WORK ITEM: Taking the line that contains "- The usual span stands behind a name" as the starting point, give again exactly every line up to and including the last line of the records below.

** Opening RECORDS SUPPLIED block **

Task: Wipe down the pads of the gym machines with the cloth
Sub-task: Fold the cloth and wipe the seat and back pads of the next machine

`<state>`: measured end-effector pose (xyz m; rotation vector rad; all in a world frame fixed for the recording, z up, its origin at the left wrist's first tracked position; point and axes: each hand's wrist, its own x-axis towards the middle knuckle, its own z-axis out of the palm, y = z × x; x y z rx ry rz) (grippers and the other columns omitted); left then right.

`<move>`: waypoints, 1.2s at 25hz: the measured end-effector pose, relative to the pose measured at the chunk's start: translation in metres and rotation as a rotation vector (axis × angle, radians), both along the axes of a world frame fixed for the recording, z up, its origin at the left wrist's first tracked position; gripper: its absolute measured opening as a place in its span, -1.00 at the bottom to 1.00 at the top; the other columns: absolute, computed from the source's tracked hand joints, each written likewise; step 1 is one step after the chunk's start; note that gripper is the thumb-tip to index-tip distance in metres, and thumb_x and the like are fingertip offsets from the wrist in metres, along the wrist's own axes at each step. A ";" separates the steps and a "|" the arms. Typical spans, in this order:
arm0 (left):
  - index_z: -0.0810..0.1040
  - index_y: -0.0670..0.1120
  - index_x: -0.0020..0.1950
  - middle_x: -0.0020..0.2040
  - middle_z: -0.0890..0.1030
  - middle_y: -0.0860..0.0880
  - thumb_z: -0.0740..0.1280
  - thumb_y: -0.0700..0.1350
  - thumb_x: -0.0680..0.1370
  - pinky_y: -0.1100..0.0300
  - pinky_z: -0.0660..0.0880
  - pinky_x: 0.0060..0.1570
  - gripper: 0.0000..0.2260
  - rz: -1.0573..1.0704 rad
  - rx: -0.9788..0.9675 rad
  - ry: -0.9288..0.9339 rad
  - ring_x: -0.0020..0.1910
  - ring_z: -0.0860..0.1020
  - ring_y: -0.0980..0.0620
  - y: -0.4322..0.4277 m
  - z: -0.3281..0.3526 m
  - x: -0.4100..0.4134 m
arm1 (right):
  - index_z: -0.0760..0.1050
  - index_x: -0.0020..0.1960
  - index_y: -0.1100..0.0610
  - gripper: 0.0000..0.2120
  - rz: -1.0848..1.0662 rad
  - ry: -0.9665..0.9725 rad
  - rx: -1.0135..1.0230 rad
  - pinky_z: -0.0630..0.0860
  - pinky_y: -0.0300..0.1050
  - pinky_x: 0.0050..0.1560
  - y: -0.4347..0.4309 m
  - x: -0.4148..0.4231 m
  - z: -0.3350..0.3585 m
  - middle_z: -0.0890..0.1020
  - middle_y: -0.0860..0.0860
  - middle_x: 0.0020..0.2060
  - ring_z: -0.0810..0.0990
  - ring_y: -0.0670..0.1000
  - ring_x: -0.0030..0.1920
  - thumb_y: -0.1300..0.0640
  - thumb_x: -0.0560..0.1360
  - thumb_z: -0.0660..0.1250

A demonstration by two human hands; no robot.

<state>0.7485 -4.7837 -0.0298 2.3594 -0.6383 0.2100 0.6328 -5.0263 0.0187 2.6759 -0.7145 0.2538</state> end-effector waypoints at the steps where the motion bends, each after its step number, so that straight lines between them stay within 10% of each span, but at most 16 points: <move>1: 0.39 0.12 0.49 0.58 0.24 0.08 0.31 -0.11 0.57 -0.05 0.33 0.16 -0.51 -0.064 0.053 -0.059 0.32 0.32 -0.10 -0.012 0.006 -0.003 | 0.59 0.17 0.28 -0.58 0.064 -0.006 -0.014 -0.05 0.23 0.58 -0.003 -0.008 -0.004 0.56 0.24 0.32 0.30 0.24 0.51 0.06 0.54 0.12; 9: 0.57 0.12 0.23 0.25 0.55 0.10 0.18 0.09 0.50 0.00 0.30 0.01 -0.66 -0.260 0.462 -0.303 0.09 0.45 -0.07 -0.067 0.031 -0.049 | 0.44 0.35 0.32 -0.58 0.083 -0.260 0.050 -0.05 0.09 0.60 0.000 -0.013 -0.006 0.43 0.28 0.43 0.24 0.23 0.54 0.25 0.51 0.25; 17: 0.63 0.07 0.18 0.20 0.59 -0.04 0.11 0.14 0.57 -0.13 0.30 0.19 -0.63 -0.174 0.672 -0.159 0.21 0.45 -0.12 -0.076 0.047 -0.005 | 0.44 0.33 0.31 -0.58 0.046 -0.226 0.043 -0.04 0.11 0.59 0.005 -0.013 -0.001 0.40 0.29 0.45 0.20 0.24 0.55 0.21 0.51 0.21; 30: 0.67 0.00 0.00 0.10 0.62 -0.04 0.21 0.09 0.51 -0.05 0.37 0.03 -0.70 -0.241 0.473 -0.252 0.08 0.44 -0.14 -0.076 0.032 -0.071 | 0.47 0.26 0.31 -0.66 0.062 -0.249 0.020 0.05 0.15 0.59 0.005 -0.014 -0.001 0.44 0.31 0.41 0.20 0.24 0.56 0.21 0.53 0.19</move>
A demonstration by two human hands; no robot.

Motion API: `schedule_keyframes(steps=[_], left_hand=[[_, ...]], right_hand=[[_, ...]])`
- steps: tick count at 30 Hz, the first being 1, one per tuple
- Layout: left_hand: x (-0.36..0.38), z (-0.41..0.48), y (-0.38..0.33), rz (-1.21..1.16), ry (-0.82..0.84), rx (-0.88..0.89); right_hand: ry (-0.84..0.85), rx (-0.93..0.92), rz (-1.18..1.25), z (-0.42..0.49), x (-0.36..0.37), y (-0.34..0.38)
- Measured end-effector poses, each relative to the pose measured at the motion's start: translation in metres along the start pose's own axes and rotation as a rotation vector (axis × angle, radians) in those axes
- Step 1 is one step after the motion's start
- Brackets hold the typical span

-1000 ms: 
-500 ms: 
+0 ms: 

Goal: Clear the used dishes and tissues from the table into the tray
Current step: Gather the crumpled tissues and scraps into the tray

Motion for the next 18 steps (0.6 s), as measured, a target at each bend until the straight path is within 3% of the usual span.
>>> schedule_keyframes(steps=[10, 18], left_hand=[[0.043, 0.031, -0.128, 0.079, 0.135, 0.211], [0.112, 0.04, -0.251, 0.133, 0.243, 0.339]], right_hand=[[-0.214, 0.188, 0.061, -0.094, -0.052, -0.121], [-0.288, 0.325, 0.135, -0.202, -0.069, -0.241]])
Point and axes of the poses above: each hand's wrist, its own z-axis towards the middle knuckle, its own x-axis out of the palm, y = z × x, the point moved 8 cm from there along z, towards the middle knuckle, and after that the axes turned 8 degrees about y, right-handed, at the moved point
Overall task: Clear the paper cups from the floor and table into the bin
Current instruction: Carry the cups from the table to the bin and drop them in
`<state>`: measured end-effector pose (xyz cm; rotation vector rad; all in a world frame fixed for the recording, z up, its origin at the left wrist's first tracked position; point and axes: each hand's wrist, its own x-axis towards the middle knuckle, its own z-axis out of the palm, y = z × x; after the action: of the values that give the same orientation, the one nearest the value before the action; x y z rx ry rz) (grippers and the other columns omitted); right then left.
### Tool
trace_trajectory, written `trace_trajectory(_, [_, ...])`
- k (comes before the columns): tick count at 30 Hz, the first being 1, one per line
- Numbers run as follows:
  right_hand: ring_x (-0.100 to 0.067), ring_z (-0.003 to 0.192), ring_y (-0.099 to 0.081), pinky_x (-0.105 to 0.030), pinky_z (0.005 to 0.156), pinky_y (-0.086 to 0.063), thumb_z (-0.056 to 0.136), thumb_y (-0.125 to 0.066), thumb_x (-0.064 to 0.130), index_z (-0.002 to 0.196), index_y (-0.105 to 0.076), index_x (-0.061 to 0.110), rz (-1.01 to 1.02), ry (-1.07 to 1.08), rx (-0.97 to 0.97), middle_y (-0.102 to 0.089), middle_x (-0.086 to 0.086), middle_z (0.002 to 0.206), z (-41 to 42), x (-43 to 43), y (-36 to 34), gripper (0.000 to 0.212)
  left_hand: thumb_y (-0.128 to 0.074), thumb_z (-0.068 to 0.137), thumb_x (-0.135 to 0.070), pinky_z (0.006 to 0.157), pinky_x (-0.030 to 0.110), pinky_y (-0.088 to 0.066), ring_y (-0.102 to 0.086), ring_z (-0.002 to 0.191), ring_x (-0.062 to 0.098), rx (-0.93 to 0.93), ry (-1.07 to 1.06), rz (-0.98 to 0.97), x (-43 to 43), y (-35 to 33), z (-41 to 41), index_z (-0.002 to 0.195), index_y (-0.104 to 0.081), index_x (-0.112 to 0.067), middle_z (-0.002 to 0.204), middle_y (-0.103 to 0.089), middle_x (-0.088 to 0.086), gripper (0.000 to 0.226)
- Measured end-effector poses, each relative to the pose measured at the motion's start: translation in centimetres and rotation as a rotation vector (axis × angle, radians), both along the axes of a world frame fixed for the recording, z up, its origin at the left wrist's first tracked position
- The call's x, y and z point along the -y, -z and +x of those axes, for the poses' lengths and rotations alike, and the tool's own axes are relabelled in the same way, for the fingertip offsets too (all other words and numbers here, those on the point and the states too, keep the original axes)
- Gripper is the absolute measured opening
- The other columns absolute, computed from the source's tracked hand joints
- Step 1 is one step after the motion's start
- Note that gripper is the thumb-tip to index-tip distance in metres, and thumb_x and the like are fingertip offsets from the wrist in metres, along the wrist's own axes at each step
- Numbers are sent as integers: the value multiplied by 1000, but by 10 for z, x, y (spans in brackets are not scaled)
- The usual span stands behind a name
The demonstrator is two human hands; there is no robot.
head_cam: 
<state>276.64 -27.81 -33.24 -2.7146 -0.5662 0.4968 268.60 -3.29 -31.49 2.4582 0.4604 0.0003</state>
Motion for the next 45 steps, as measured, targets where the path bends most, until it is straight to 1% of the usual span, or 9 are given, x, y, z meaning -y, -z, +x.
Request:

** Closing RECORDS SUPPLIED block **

RESULT OF THIS TASK:
- The usual span stands behind a name
The demonstrator is two human hands; there is no robot.
head_cam: 
<state>276.64 -27.81 -33.24 -2.7146 -0.5662 0.4968 268.60 -3.29 -31.49 2.4582 0.4604 0.0003</state>
Motion for the next 45 steps, as measured, targets where the path bends most, until it is straight to 1% of the usual span, or 9 are given, x, y, z meaning -y, -z, +x.
Request:

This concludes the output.